C'era una volta un dio.
Si chiamava Trumus Icatei, ed aveva a cuore il destino degli uomini. Curava le ferite, proteggeva i guerrieri, donava nuove vite e guariva dalla sterilità. E per fare tutto questo aveva scelto di abitare in un luogo appartato, nascosto tra le montagne del Cadore, dove le vette delle Dolomiti racchiudevano come uno scrigno i piccoli laghetti che formavano il complesso chiamato Làgole.
Le donne dei villaggi vicini si recavano a quelle acque piene di speranze, pensieri, desideri. Desideri di maternità, desideri di vita, desideri di restare giovani e belle per sempre. Per questo esse facevano il bagno di notte, d'estate, nel Laghetto delle Tose, la più profonda delle polle presenti. E in quella sfortunata notte nel plenilunio d'Agosto, anche Bianca, la più bella, si unì a loro. Ma quella notte, a Làgole, non erano sole. Ad attenderle, infatti, trovarono le Anguàne. erano anche loro donne, ma vivevano lontano dagli uomini; libere da legami ed indumenti, libere persino di cambiare le proprie forme in animali, i lunghi seni flosci pendenti, i piedi di capra scalpitanti. Erano donne, ma non sopportavano che quelle altre donne cercassero ed ottenessero ciò che loro non avevao ricevuto: la bellezza, o più facilmente l'integrazione, l'essere uno, l'ammirazione. E così le anguane massacrarono, a colpi di zoccolo, tutte le ragazze del villaggio, e ne bruciarono le case. Quando gli uomini, viste le fiamme, accorsero per cercare di evitare il peggio, era tutto già finito. Non poterono far altro che raccogliere il corpo di Bianca, adagiarlo su una barella, e trasportarlo verso le Marmarole. Trumus Icatei si impietosì, e dalle gocce di sangue che cadevano dalla barella di Bianca nacquero tanti fiorellini cremisi: i ciclamini. Trasformò poi lei e gli uomini che la accompagnavano in rocce, attorno alla Croda Bianca. E per finire sterminò quelle malvage Anguàne, mutando temporaneamente le acque del lago da benevole a venefiche.
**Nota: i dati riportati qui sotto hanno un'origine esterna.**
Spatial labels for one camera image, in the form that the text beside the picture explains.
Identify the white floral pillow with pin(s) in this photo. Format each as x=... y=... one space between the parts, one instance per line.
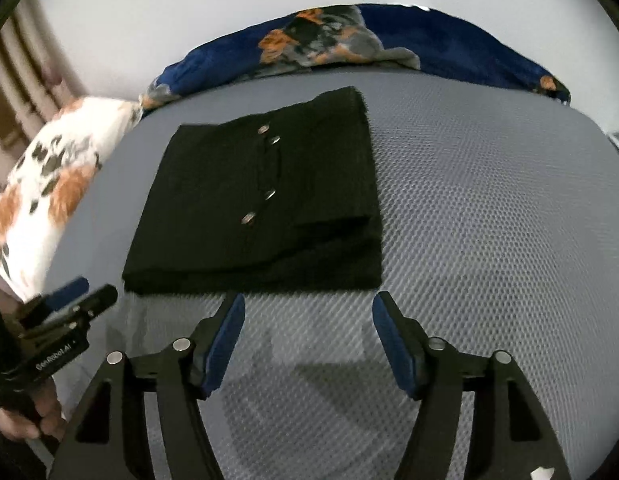
x=54 y=185

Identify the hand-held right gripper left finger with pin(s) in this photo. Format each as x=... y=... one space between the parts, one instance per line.
x=224 y=340

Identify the grey mesh mattress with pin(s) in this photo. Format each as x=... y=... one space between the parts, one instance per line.
x=489 y=210

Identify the person's left hand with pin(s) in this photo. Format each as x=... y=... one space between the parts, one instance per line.
x=45 y=405

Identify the black pants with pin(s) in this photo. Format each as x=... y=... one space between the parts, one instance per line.
x=214 y=245

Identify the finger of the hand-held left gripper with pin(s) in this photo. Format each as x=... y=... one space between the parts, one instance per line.
x=94 y=302
x=67 y=290

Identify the blue floral blanket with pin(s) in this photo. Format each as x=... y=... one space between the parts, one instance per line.
x=464 y=45

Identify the beige curtain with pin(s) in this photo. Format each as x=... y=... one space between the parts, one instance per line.
x=29 y=75

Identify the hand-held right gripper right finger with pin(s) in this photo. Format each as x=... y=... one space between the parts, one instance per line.
x=390 y=340
Forse questa è solo un'altra favola delle nostre Dolomiti, o forse no. A Calalzo (BL), uno dei centri più antichi del Cadore, esiste da sempre nella zona di Làgole una serie di piccole polle e laghetti che in epoca preromana erano luogo di culto di divinità guaritrici. E col tempo la fama di Làgole e del Laghetto delle Tose non è mai venuta meno: le sue acque ricchissime di ferro vennero sempre considerate un toccasana per ogni tipo di problema legato alla fertilità, al ciclo mestruale, alle piaghe ed alle ferite di ogni genere. Così la gente andava a raccogliere di notte le acque del laghetto, per poterle poi utilizzare per i propri fini. Ho scritto "andava", ma sarebbe stato più corretto scrivere "va": ancor oggi, infatti, c'è chi usa le acque di Làgole per guarire dai propri mali. Con risultati a volte sorprendenti, come ho potuto vedere io stesso. Ancor oggi sono tantissimi i ragazzi, poi, che durante l'estate vanno a passare i pomeriggi sulle sponde del Laghetto delle Tose, prendendo il sole, divertendosi e facendo il bagno nelle sue acque gelide. E per chi desidera invece mangiare qualcosa di buono, allo Chalet Làgole, posto sulle rive del Lago di Centro cadore, si possono degustare piatti tipici affacciati su una magnifica terrazza all'aperto che offre una visuale stupenda sul bellissimo paesaggio e sui monti verdi che si specchiano nel lago.
Ma Làgole non è solo un luogo denso di significati profondi, di storia o di divertimento: è ricchissimo di vita e natura, come pochi altri posti attorno. Nelle sue acque nuotava, fino a qualche anno fa, il gambero di fiume italiano; tra le erbe palustri cacciano giovanissime natrici dal collare, e sulle sue rive la pianta carnivora Pinguicula vulgaris dipana le sue rosette di foglie a forma di stella, simili a lingue vischiose e appuntite che catturano miriadi di piccoli insetti. Nelle radure del bosco che contiene Làgole, i lamponi selvatici dissetano i viaggiatori mentre orchidee spontanee e fiori di ogni genere abbelliscono il luogo con le loro corolle. E nel loro novero, anche i ciclamini, ultimo regalo della povera Bianca.